The Government is not revealing the total cost of paying back the Anglo debt plus interest by 2053. It is expected to be far in excess of the original €47bn bill that had been due to be paid within the next 10 years.
But Mr Noonan insisted that the final bill would be significantly lessened when it fell due as a result of the impact of inflation and economic growth.
Delighted Government backbenchers applauded the deal in the Dail. There was further applause afterwards for Mr Noonan at the Fine Gael parliamentary party meeting, and for Tanaiste Eamon Gilmore and Public Expenditure Minister Brendan Howlin at the Labour Party meeting.
Mr Gilmore said: "We are tearing up the promissory note and we have wiped Anglo Irish Bank off the map."
The Opposition criticised the fact the Government had failed to get a write-down on the remaining Anglo debt.
But Mr Noonan said it would have been "pointless" to ask for a write-down because the European Cental Bank was never going to grant it. "We always said we were not looking for write-downs. Anybody who knows the European situation knows the ECB does not do write-downs," he said.
The deal was announced hours after the Government secured legislation to allow for the rebranded Anglo, the Irish Bank Resolution Corporation (IBRC), to be liquidated.
A Government source said the cost of the former Anglo, which was no longer lending, had been an issue. Chief executive Mike Aynsley was paid €663,000 – a €500,000 salary, allowances of €38,000 and a pension sum of €125,000. "There are substantial cost reductions for us. Anglo is an expensive place to run," said the source.

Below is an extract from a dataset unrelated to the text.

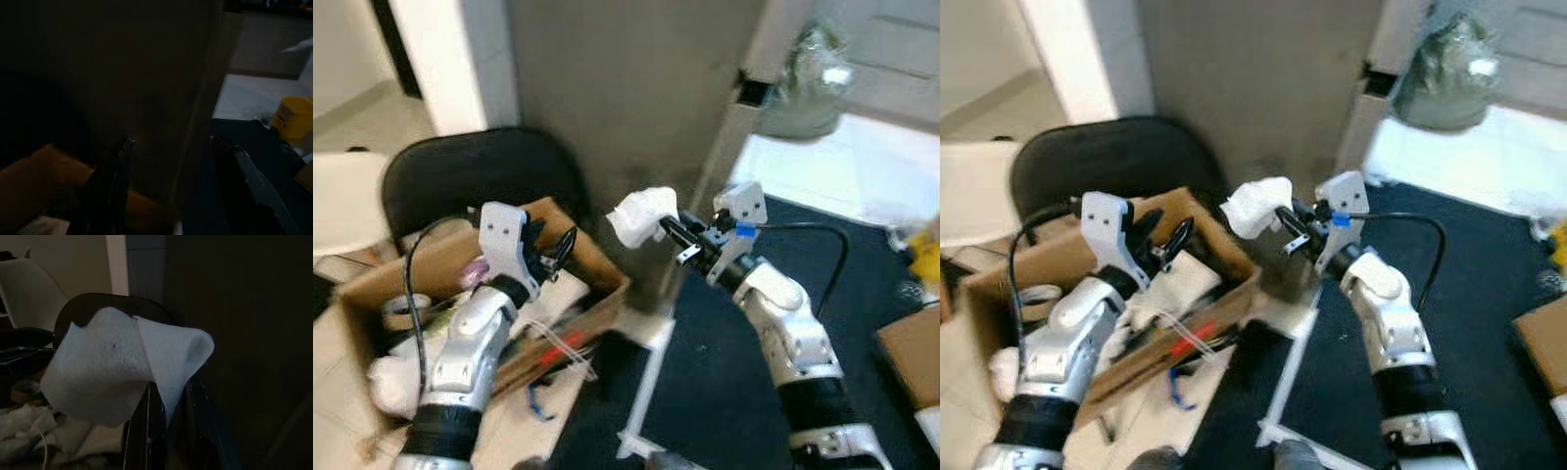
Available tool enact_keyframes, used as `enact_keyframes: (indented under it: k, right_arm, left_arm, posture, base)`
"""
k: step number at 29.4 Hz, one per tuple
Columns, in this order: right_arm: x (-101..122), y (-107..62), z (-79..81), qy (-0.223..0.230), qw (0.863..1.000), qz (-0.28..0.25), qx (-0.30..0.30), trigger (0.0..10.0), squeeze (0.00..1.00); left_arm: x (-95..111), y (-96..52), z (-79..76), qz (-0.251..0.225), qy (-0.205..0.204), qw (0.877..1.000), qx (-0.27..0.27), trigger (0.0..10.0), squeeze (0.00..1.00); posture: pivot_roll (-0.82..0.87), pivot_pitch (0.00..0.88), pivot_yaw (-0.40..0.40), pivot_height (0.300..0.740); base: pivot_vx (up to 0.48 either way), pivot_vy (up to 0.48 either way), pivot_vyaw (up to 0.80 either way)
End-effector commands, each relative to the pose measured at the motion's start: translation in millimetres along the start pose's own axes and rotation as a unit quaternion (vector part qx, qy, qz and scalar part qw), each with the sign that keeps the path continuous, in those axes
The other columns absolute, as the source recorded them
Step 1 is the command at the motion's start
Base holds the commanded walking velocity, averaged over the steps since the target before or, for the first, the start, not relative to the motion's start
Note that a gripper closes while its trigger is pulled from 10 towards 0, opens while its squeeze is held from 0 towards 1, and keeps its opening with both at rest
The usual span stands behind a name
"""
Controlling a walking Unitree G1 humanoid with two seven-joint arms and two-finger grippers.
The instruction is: Picking trash to rubbish bin
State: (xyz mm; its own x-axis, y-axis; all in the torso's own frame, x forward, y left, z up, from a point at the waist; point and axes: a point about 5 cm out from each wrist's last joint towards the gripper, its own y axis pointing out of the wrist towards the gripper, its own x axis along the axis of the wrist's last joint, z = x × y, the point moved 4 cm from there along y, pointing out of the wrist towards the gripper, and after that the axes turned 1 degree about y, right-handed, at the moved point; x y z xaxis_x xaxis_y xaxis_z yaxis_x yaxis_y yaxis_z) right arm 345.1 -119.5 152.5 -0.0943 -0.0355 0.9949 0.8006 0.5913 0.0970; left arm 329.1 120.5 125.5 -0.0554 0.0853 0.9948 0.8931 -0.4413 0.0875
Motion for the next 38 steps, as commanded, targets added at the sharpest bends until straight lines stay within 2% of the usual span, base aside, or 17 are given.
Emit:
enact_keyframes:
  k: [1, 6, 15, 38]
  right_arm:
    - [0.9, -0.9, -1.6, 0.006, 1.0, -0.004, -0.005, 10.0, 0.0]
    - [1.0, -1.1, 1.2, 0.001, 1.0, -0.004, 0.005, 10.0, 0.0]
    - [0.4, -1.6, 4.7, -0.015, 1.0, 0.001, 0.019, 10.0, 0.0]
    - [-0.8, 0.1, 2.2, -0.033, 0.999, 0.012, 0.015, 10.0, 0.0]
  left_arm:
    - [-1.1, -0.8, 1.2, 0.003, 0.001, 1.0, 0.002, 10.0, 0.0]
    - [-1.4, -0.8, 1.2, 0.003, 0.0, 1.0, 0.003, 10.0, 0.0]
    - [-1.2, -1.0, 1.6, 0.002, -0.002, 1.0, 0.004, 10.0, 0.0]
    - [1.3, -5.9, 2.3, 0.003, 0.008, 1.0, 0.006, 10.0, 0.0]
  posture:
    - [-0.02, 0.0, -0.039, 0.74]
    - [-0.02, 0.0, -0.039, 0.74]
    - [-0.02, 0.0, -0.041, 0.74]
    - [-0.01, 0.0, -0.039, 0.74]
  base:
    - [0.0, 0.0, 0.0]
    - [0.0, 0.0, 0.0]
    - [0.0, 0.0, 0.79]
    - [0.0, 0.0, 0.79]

All prosecutions and legal actions in relation to the collapse of Anglo will continue despite liquidation.
Jobs Minister Richard Bruton said the new deal would make it easier to go into boardrooms from "Boston to Beijing". And the markets responded by lowering the State's borrowing costs to levels last seen before the global financial crisis blew up in 2008.
This has increased the State's chances of being able to exit the bailout programme at the end of the year and regain economic sovereignty.
Fianna Fail leader Micheal Martin, whose previous Government negotiated the expensive Anglo promissory note deal, said he welcomed any easing of the country's debt position.